In the study, researchers used the Medicare Part D Prescription Drug Event Database to collect info on all outpatient drug expenditure for Medicare Part D beneficiaries from January 2014 through December 2018.
Over the four years, the number of Medicare Part D enrollees increased from 37.7 million to 44.2 million, while the number of LDL-lowering drugs increased by 23 percent, from 20.5 million to 25.2 million.
“One of the most important contributors to our health care costs is expenditure on prescription drugs,” says Ambarish Pandey, M.D., a cardiologist and assistant professor of internal medicine at UTSW. “The switch to generics is an effective strategy to cut the costs incurred by health systems.”
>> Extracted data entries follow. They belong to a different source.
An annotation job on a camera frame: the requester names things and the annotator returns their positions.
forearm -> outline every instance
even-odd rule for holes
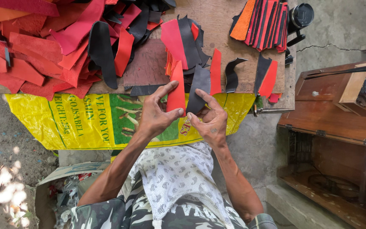
[[[228,146],[213,148],[225,178],[227,192],[234,209],[248,224],[256,215],[263,213],[263,207],[255,190],[241,173],[231,156]]]
[[[80,199],[78,206],[104,202],[116,198],[136,159],[150,142],[141,133],[136,133],[115,160],[94,181]]]

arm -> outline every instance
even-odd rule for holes
[[[136,159],[150,140],[161,134],[184,112],[182,108],[164,112],[160,99],[175,89],[178,81],[161,86],[155,93],[145,98],[138,131],[128,145],[119,153],[84,193],[78,206],[104,202],[116,198]]]
[[[233,207],[242,220],[248,224],[255,216],[263,213],[263,207],[251,184],[239,170],[228,149],[225,140],[227,113],[216,99],[206,92],[196,89],[196,94],[202,97],[211,109],[205,107],[197,114],[198,117],[203,119],[203,122],[200,122],[198,117],[190,112],[187,114],[187,117],[214,150],[220,163]]]

camouflage shirt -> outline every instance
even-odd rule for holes
[[[134,187],[127,200],[124,196],[72,208],[72,224],[70,229],[146,229],[152,226],[152,209],[145,195],[140,173],[136,174]],[[235,229],[247,229],[244,221],[232,206],[224,200],[225,209]],[[224,223],[218,219],[197,198],[185,195],[172,206],[162,221],[164,229],[210,229],[225,228]]]

dirt ground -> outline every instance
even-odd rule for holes
[[[37,228],[34,187],[57,166],[53,151],[34,139],[0,95],[0,228]]]

yellow sack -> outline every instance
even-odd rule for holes
[[[54,94],[51,102],[28,94],[6,94],[11,112],[46,149],[123,149],[135,133],[145,96],[88,94],[83,99]],[[253,94],[215,94],[228,113],[233,134],[250,110]],[[179,118],[148,147],[188,144],[202,140],[187,117]]]

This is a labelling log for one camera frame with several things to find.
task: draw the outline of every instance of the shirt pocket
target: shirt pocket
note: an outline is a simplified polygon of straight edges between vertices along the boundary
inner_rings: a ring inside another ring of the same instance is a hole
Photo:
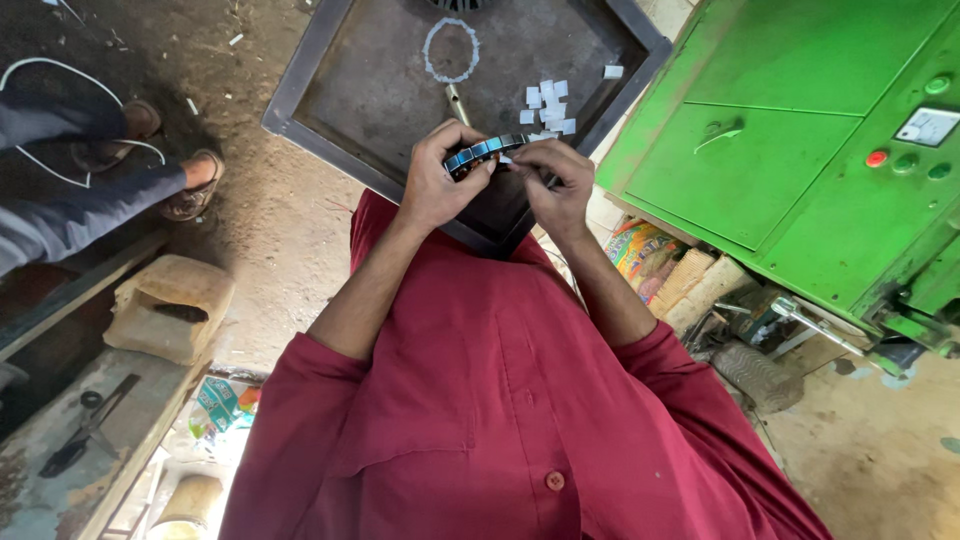
[[[352,477],[410,452],[466,452],[474,445],[474,418],[463,336],[437,326],[414,332],[385,326],[329,474]]]

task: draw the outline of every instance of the gray trousers
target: gray trousers
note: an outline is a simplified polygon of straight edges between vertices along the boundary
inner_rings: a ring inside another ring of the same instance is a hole
[[[115,104],[64,104],[11,89],[0,92],[0,150],[41,140],[125,136],[126,121]],[[37,175],[48,173],[38,167]],[[78,186],[69,198],[46,204],[0,201],[0,276],[28,262],[67,258],[185,186],[183,169],[167,164],[109,185]]]

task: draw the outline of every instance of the door handle
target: door handle
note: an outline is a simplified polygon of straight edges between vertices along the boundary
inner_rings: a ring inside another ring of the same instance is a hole
[[[710,129],[711,127],[714,127],[714,126],[716,127],[715,129],[719,130],[719,127],[720,127],[719,122],[714,122],[713,124],[708,125],[707,128]],[[701,148],[707,146],[714,140],[717,140],[723,137],[730,138],[732,136],[737,136],[737,135],[740,135],[740,132],[742,131],[743,131],[743,121],[740,119],[737,119],[733,122],[733,125],[727,128],[726,130],[716,131],[712,134],[709,134],[707,138],[700,143],[700,145],[698,145],[696,148],[693,149],[693,153],[696,154],[697,152],[700,151]]]

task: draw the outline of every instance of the green button
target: green button
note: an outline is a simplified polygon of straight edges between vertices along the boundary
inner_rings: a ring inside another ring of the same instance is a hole
[[[917,167],[919,161],[916,154],[900,156],[897,158],[897,161],[894,162],[894,172],[897,174],[907,174]]]
[[[950,86],[950,77],[937,77],[924,86],[924,91],[928,94],[939,94],[947,90]]]
[[[940,163],[930,169],[930,172],[926,173],[926,177],[930,180],[942,180],[946,178],[948,174],[950,174],[950,164]]]

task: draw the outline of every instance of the hand
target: hand
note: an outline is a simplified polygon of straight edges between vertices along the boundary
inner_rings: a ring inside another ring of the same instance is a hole
[[[558,245],[592,238],[587,201],[593,190],[593,161],[555,138],[525,144],[514,152],[511,170],[519,172],[537,223]],[[562,184],[547,188],[534,167],[557,175]]]
[[[466,178],[454,182],[444,169],[449,149],[473,145],[486,137],[450,118],[414,146],[403,202],[396,220],[426,236],[457,217],[477,193],[490,183],[496,161],[477,165]]]

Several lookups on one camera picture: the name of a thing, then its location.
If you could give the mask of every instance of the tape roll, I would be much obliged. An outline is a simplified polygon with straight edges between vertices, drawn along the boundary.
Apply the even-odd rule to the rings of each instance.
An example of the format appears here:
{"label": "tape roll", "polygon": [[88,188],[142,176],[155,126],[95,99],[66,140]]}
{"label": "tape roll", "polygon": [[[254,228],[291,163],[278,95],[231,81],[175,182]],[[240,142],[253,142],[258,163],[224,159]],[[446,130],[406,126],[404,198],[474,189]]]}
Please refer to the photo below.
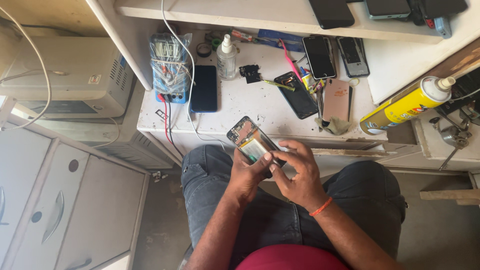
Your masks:
{"label": "tape roll", "polygon": [[208,43],[200,43],[197,45],[197,54],[200,57],[209,57],[212,54],[212,46]]}
{"label": "tape roll", "polygon": [[218,46],[220,46],[220,44],[222,44],[222,40],[220,40],[218,38],[214,38],[212,40],[213,51],[216,51],[216,49],[218,48]]}

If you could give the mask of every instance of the man's right hand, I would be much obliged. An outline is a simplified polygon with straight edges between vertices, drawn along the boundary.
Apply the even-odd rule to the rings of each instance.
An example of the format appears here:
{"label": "man's right hand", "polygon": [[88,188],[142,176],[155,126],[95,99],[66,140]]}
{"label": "man's right hand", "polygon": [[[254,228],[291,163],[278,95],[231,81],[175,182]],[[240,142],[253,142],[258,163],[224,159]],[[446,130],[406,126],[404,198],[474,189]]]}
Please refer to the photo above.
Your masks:
{"label": "man's right hand", "polygon": [[320,172],[312,150],[294,140],[280,141],[278,144],[290,151],[272,151],[272,155],[277,159],[285,160],[297,171],[297,175],[289,179],[278,165],[270,165],[270,171],[278,188],[283,196],[305,207],[310,213],[315,212],[328,200],[328,195],[320,182]]}

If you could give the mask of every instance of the screwdriver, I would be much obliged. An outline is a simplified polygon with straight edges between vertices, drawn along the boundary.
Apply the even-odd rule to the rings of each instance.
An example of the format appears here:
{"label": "screwdriver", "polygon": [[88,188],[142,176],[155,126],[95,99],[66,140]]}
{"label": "screwdriver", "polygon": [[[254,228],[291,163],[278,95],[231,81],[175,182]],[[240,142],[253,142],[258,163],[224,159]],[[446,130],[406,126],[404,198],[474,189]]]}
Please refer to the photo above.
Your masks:
{"label": "screwdriver", "polygon": [[264,82],[266,82],[266,83],[268,83],[268,84],[270,84],[270,85],[273,85],[273,86],[283,87],[283,88],[288,89],[288,90],[290,90],[290,91],[292,91],[292,92],[295,91],[295,87],[285,86],[285,85],[281,85],[281,84],[278,84],[278,83],[276,83],[276,82],[267,81],[267,80],[264,80]]}

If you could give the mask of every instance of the dark jeans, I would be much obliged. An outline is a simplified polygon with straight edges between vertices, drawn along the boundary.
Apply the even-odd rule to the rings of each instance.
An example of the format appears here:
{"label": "dark jeans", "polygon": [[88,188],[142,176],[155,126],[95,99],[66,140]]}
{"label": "dark jeans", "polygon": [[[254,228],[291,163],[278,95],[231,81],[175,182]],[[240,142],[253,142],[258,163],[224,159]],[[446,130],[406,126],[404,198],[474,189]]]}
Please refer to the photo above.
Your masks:
{"label": "dark jeans", "polygon": [[[232,164],[230,156],[214,146],[198,147],[183,158],[181,183],[194,249],[228,185]],[[396,258],[405,199],[388,169],[373,161],[353,163],[323,186],[368,236]],[[277,244],[314,246],[340,257],[305,208],[259,188],[243,214],[230,268],[253,251]]]}

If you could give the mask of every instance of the white spray nozzle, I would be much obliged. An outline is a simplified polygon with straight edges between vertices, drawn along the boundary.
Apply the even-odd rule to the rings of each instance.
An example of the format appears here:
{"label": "white spray nozzle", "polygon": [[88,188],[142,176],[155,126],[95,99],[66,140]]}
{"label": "white spray nozzle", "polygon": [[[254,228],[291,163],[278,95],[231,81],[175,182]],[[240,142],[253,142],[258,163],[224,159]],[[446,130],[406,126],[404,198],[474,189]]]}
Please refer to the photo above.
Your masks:
{"label": "white spray nozzle", "polygon": [[454,77],[447,77],[445,79],[438,80],[438,86],[443,90],[449,90],[456,82]]}
{"label": "white spray nozzle", "polygon": [[226,34],[222,42],[222,51],[224,53],[232,52],[232,42],[230,41],[230,35]]}

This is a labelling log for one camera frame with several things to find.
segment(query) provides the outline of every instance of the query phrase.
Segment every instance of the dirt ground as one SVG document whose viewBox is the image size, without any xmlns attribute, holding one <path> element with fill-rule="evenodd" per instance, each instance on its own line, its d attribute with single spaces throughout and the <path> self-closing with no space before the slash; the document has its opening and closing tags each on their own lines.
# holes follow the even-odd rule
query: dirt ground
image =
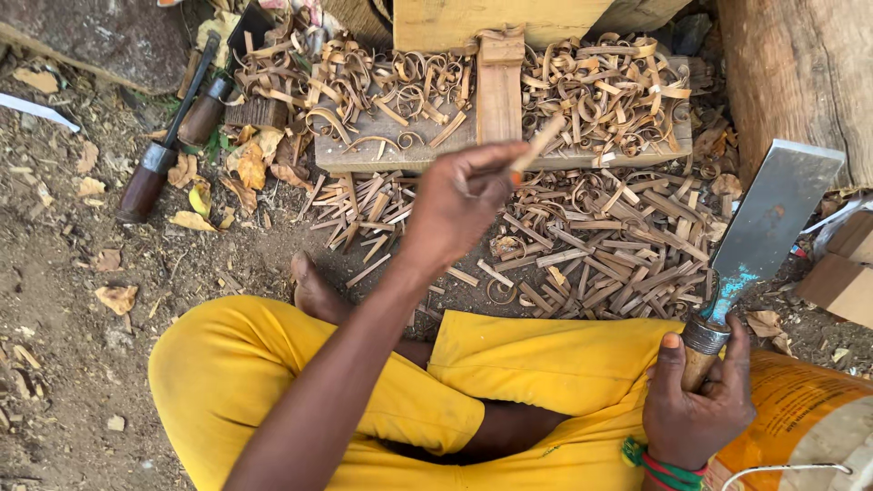
<svg viewBox="0 0 873 491">
<path fill-rule="evenodd" d="M 363 269 L 367 248 L 355 247 L 346 256 L 330 252 L 324 247 L 329 232 L 308 230 L 314 212 L 294 223 L 304 191 L 272 178 L 259 193 L 263 200 L 258 215 L 238 219 L 225 234 L 169 225 L 169 216 L 188 209 L 187 190 L 169 185 L 148 225 L 116 224 L 113 210 L 129 177 L 127 169 L 137 163 L 147 141 L 141 135 L 167 119 L 167 100 L 137 97 L 66 67 L 62 73 L 70 86 L 45 96 L 9 76 L 14 58 L 0 65 L 0 92 L 55 107 L 83 130 L 74 135 L 58 124 L 0 108 L 0 342 L 10 359 L 0 363 L 0 410 L 12 420 L 8 429 L 0 424 L 0 488 L 190 488 L 147 381 L 148 355 L 172 319 L 227 294 L 218 284 L 220 274 L 238 281 L 246 294 L 289 301 L 293 286 L 288 266 L 298 250 L 311 253 L 321 272 L 351 301 L 367 294 L 381 268 L 346 290 L 344 282 Z M 106 194 L 91 197 L 100 205 L 76 197 L 82 175 L 75 168 L 84 141 L 100 149 L 97 166 L 87 174 L 107 185 Z M 317 175 L 311 154 L 306 163 Z M 237 199 L 218 184 L 218 169 L 200 158 L 200 174 L 213 184 L 213 210 L 220 211 L 225 204 L 237 206 Z M 40 204 L 38 183 L 45 183 L 54 198 L 48 207 Z M 271 218 L 269 230 L 264 228 L 264 212 Z M 496 225 L 485 239 L 495 233 Z M 93 258 L 102 249 L 119 248 L 123 270 L 96 272 Z M 482 257 L 491 260 L 486 242 L 457 267 L 475 273 Z M 806 259 L 788 256 L 779 276 L 754 288 L 738 311 L 776 310 L 800 359 L 835 367 L 834 349 L 847 348 L 851 353 L 836 368 L 868 373 L 873 330 L 838 322 L 790 289 L 780 291 L 802 279 L 810 267 Z M 542 275 L 528 266 L 513 278 Z M 94 296 L 105 285 L 139 287 L 130 330 Z M 429 293 L 425 303 L 440 312 L 453 308 L 529 315 L 530 309 L 517 302 L 495 305 L 484 285 L 473 288 L 452 277 L 437 285 L 447 294 Z M 407 336 L 432 340 L 437 329 L 437 322 L 418 314 Z M 756 343 L 769 348 L 769 342 Z M 19 362 L 14 345 L 26 347 L 41 368 Z M 42 390 L 41 396 L 19 396 L 16 377 L 21 374 L 32 389 Z M 115 415 L 125 420 L 122 432 L 107 428 Z"/>
</svg>

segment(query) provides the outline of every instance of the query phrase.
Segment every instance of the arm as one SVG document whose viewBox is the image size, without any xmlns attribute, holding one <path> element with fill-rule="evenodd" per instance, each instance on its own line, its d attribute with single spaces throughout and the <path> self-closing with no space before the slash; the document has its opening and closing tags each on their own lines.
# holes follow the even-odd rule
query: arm
<svg viewBox="0 0 873 491">
<path fill-rule="evenodd" d="M 682 337 L 667 333 L 656 364 L 649 368 L 650 388 L 643 407 L 649 456 L 697 471 L 712 455 L 737 438 L 755 418 L 749 389 L 749 335 L 736 315 L 727 316 L 731 339 L 724 362 L 717 360 L 699 394 L 683 392 Z M 643 491 L 662 490 L 648 475 Z"/>
<path fill-rule="evenodd" d="M 505 167 L 524 143 L 438 157 L 425 173 L 400 252 L 249 440 L 225 490 L 318 490 L 330 481 L 382 367 L 428 285 L 479 241 L 512 192 Z"/>
</svg>

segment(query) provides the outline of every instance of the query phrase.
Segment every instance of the wire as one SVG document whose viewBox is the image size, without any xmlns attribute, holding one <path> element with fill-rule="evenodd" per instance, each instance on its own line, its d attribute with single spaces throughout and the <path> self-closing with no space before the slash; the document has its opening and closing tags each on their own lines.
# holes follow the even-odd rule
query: wire
<svg viewBox="0 0 873 491">
<path fill-rule="evenodd" d="M 727 491 L 727 489 L 733 484 L 734 481 L 746 474 L 758 473 L 763 471 L 801 471 L 806 469 L 836 469 L 846 474 L 852 474 L 852 469 L 846 466 L 842 466 L 840 464 L 795 464 L 787 466 L 749 467 L 732 475 L 727 481 L 725 481 L 724 486 L 721 487 L 721 491 Z"/>
</svg>

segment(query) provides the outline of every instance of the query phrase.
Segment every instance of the chisel blade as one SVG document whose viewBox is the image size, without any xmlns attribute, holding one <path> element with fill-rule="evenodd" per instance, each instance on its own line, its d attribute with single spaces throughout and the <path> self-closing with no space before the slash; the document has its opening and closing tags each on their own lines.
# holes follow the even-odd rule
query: chisel blade
<svg viewBox="0 0 873 491">
<path fill-rule="evenodd" d="M 701 312 L 705 319 L 724 325 L 743 291 L 779 271 L 845 160 L 837 150 L 773 140 L 712 259 L 718 296 Z"/>
</svg>

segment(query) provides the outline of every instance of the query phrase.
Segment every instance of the fingernail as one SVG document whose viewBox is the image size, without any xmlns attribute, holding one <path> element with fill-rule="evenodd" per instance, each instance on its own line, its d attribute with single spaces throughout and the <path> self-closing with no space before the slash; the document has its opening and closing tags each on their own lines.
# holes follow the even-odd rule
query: fingernail
<svg viewBox="0 0 873 491">
<path fill-rule="evenodd" d="M 678 348 L 679 335 L 676 333 L 667 333 L 661 340 L 661 346 L 664 346 L 665 348 Z"/>
</svg>
But researchers also noted that despite this increase in prescriptions for LDL-lowering drugs, total costs on these drugs went down.
In the US, 95 million adults have total cholesterol levels higher than 200 mg/dL, and most are suggested to lower their LDL cholesterol through routine changes and LDL-lowering medications.
The most popular of these drugs are statins, researchers said, which are currently prescribed to more than 35 million people in the US. From 2010 to 2018, patents on statins and LDL-lowering drugs expired, which allowed drug makers to begin producing generic versions.
“Statins are one of the most important drugs to study in this context because they’re just so widely prescribed. But there are also other drugs that certainly have substantial costs to the health care system and need to be studied in this respect as well,” researchers said.
“It’s important for our health care system to find avenues to become more cost-efficient and accessible. Even though there is still a lot of work to be done, it is encouraging to see how quickly patients switched to generic options once they became available,” said Andrew Sumarsono, MD, an assistant professor of internal medicine at UTSW.
Additional studies could reveal the outcome that PCSK9 had on Medicare expenditure and prescription in the time since, as well as how out-of-pocket costs have changed over time.
But in 2015, a new class of LDL-lowering drugs, PCSK9 inhibitors, were launched. From 2016 to 2018, prescription for these drugs were low and increased by 144 percent, researchers found.